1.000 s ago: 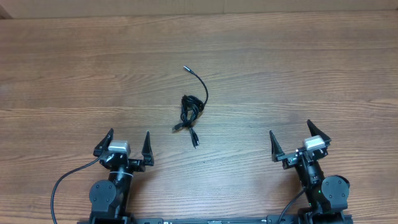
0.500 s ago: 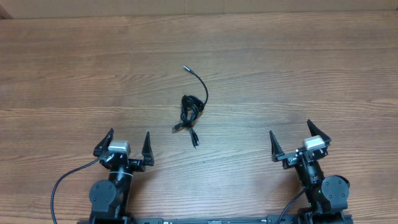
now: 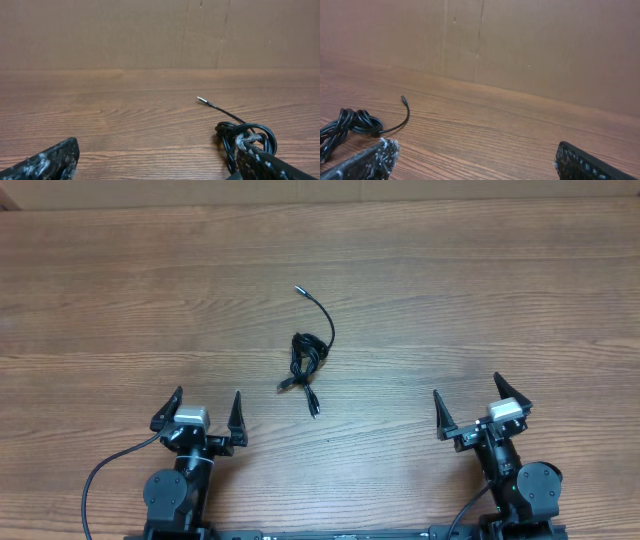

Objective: Untangle cables

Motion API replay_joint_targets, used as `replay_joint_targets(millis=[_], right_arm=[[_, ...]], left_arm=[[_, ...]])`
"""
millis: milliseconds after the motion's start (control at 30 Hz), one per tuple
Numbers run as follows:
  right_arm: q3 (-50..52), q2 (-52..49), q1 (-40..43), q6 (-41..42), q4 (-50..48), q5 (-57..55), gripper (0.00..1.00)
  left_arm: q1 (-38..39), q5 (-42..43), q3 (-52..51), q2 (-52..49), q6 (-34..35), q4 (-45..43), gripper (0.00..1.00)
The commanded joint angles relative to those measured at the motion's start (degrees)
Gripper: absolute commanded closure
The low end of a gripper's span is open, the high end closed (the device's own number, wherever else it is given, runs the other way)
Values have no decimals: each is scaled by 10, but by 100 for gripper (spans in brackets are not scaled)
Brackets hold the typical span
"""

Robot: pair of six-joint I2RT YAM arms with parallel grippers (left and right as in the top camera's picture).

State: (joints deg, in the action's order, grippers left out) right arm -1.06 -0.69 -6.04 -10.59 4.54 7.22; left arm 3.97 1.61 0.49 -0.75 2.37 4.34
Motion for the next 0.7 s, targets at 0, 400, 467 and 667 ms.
replay_joint_targets(millis=[0,400,467,667], right_arm=[[6,5,-4,-3,-3,0,0],[6,5,-4,-3,-3,0,0],[6,5,-4,-3,-3,0,0],[6,5,-4,-3,-3,0,0]], left_arm=[[-6,-5,-2,5,-5,1,1],[-6,-5,-2,5,19,1,0],[-6,-6,-2,5,19,1,1],[-6,-6,3,5,33,0,0]])
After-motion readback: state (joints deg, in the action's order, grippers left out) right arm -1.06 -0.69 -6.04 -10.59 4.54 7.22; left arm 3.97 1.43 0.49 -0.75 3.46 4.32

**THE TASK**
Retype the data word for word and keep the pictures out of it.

**EXERCISE SOLUTION**
1.000 s ago: 
0.500 s ago: 
now: 

Objective: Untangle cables

Motion API replay_joint_targets, used as `replay_joint_targets(millis=[_], right_arm=[[_, ...]], left_arm=[[_, ...]])`
"""
millis: milliseconds after the motion's start (control at 30 Hz), one per tuple
Numbers run as follows:
  right_arm: q3 (-50..52), q2 (-52..49), q1 (-40..43), q6 (-41..42), q4 (-50..48), q5 (-57..55), gripper (0.00..1.00)
  left_arm: q1 (-38..39), q5 (-42..43), q3 (-52..51), q2 (-52..49), q6 (-34..35), q4 (-45..43), gripper (0.00..1.00)
The commanded joint angles relative to those measured at the motion's start (degrees)
Gripper: absolute commanded closure
The low end of a gripper's span is open, the high end closed (the device's own number, wherever else it is given, runs the other way)
Values have no decimals: each is scaled by 10, but by 100 for gripper (spans in brackets are not scaled)
Brackets hold the typical span
"""

Robot: pair of six-joint I2RT YAM arms with parallel grippers (left and right as in the top camera's picture).

State: (joints deg, in the action's order, grippers left out) right arm -1.06 -0.69 -6.04 -10.59 4.54 7.22; left arm 3.97 1.61 0.49 -0.75 2.37 4.34
Motion for the next 0.7 s, targets at 0, 400, 467 and 667 ms.
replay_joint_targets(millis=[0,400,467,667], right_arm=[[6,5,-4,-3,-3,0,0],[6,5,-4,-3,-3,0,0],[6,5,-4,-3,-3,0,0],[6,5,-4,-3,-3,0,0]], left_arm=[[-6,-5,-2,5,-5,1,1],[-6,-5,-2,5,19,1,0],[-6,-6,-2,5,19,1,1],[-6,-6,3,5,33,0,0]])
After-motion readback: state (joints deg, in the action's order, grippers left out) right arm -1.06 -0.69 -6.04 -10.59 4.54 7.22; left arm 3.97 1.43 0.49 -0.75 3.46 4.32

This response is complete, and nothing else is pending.